A simple Google search will tell you rock climbing is “the sport or activity of climbing rock faces, especially with the aid of ropes and special equipment.” Essentially, you get to a rock face or “rock face” indoors, and you, well, climb it.
You can use equipment, but sometimes you don’t. It really all depends on whether or not the tax man is hunting you.
There are a few types of rock climbing, according to the National Park Service, such as:
- Adaptive climbing, which is climbing for those with disabilities
- Aid climbing, the one we all think about when we imagine rock climbing — you have mechanical aids to help you
- Artificial wall climbing is, as the name suggests, artificially made for hands and feet
- Sport climbing is best described as “typically a single pitch, one rope length, fixed anchors (bolts) provide protection on the climb.”

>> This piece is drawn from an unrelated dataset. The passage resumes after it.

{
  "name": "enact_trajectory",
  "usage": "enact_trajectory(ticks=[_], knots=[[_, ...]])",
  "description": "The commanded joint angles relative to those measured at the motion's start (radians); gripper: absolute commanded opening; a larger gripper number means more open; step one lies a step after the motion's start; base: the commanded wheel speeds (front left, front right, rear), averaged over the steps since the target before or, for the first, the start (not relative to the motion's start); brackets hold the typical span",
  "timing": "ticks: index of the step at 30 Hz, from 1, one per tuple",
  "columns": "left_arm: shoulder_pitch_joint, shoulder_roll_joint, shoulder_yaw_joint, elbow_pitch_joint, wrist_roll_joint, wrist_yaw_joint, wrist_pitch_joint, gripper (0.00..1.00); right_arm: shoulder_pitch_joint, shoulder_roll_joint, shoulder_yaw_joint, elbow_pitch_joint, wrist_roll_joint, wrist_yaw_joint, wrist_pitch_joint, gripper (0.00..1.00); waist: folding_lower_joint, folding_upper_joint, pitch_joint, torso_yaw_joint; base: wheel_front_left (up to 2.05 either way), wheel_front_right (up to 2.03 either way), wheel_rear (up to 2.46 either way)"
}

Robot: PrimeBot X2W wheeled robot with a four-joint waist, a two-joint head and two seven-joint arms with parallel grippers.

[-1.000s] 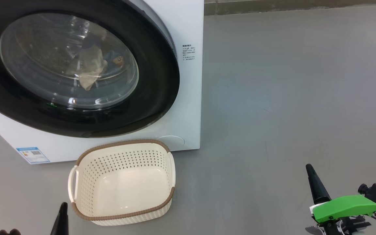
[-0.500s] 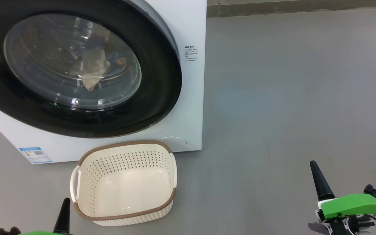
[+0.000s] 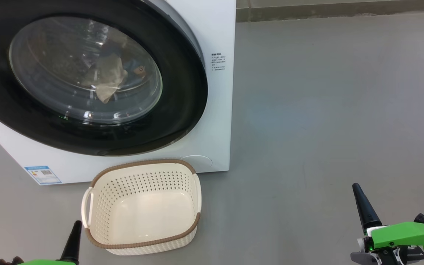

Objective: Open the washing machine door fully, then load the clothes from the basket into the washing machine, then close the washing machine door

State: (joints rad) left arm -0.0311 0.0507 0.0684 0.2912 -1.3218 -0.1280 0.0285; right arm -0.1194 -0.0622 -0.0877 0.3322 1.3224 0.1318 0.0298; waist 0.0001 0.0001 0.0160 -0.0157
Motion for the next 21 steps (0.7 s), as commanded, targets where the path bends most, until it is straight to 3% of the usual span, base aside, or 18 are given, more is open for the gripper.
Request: enact_trajectory(ticks=[1,21], knots=[[-0.051,0.012,0.03,-0.031,-0.03,-0.002,0.01,0.0,-0.01,0.001,0.009,-0.037,0.034,-0.001,0.008,0.0,0.0,-0.0001,-0.001,0.001,0.0,0.0,0.0],[-0.07,0.003,0.042,-0.042,-0.22,-0.003,0.066,0.0,0.006,0.009,-0.017,-0.074,0.221,-0.001,0.064,0.0,0.0,-0.0001,-0.01,0.012,0.0,0.0,0.0]])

For this article, we’ll be focusing on aid climbers. However, we’ll let you know of any differences that might take place along the way. Obviously, someone doing free climbing will use more energy, which could help them get ripped faster.
What Does It Even Mean To Be Ripped?
The big question, of course, is what does it even mean to be ripped in the first place? Should you look like Team Jacob throwing it back to the 2010s?

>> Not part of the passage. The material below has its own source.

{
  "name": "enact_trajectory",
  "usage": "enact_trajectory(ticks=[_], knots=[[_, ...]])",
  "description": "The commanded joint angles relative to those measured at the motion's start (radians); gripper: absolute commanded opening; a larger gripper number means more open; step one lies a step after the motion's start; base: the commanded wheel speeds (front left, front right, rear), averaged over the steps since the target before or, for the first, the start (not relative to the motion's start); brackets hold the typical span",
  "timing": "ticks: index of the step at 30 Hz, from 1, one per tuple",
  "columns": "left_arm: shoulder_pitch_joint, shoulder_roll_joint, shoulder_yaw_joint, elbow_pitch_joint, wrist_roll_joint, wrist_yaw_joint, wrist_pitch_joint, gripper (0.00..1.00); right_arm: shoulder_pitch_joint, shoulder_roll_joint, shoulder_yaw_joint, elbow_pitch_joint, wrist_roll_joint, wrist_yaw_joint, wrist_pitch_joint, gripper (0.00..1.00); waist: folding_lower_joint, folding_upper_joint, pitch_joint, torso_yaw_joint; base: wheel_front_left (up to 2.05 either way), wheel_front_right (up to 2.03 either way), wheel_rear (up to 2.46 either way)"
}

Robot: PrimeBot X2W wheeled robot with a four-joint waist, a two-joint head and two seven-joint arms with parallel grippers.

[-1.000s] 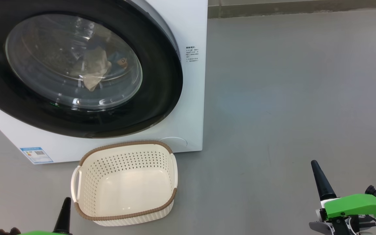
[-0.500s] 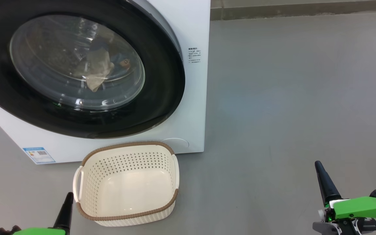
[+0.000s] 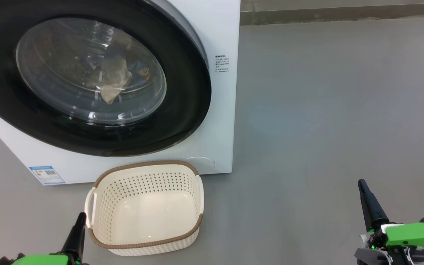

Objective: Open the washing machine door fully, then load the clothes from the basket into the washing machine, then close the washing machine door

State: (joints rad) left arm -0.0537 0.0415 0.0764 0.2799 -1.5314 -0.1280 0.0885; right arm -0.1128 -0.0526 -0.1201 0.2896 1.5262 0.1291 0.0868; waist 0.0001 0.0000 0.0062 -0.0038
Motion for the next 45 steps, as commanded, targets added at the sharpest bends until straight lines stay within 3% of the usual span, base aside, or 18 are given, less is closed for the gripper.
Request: enact_trajectory(ticks=[1,7,45], knots=[[-0.048,0.011,0.034,-0.032,-0.021,-0.003,0.009,0.0,0.0,0.0,0.014,-0.034,0.027,0.002,0.01,0.0,0.0,0.0,0.0,0.001,0.0,0.0,0.0],[-0.054,0.009,0.038,-0.035,-0.077,-0.003,0.025,0.0,0.005,0.002,0.006,-0.045,0.082,0.002,0.027,0.0,0.0,0.0,-0.003,0.004,0.0,0.0,0.0],[-0.054,0.009,0.038,-0.035,-0.077,-0.003,0.025,0.0,0.005,0.002,0.006,-0.045,0.082,0.002,0.027,0.0,0.0,0.0,-0.003,0.004,0.0,0.0,0.0]])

Or should you look like Arnie and grunt, “I’ll be back” at the treadmill?
Simply put, you only have to be two things in order to be ripped. However, they are slightly counterintuitive, which can make it hard for people to understand and achieve this goal:
You Have To Be Muscular
An old adage in the fitness world is, “It’s okay if you get a bit fat as long as you get powerful as well.” The reason for this adage is that strength will translate into more muscle mass, making you muscular. Remove the fat, keep the muscles, and you have something to work with.
Now, take someone with no muscle, remove the fat, and all you have is skin and bones. This makes the person appear “skinny fat,” which doesn’t achieve the goal of being strong or ripped!
You Have To Have Low Levels of Fat
Being ripped still means being ripped, no matter how you slice it. And what a coincidence that many people call it being cut or shredded.
You have to lower the amount of adipose tissue in your body with the use of calorie-restrictive diets and extreme workouts to ensure you lose stored body fat.
Other than these two factors, there isn’t anything else you need to be ripped! Sure, other factors like being vascular or looking grainy add to the look, but you certainly don’t need them.
Can You Get Muscular from Rock Climbing?
Back to rock climbing! We need to start breaking down those two factors I just mentioned, namely being muscular and being low on body fat stores.
Is it possible to achieve both with rock climbing?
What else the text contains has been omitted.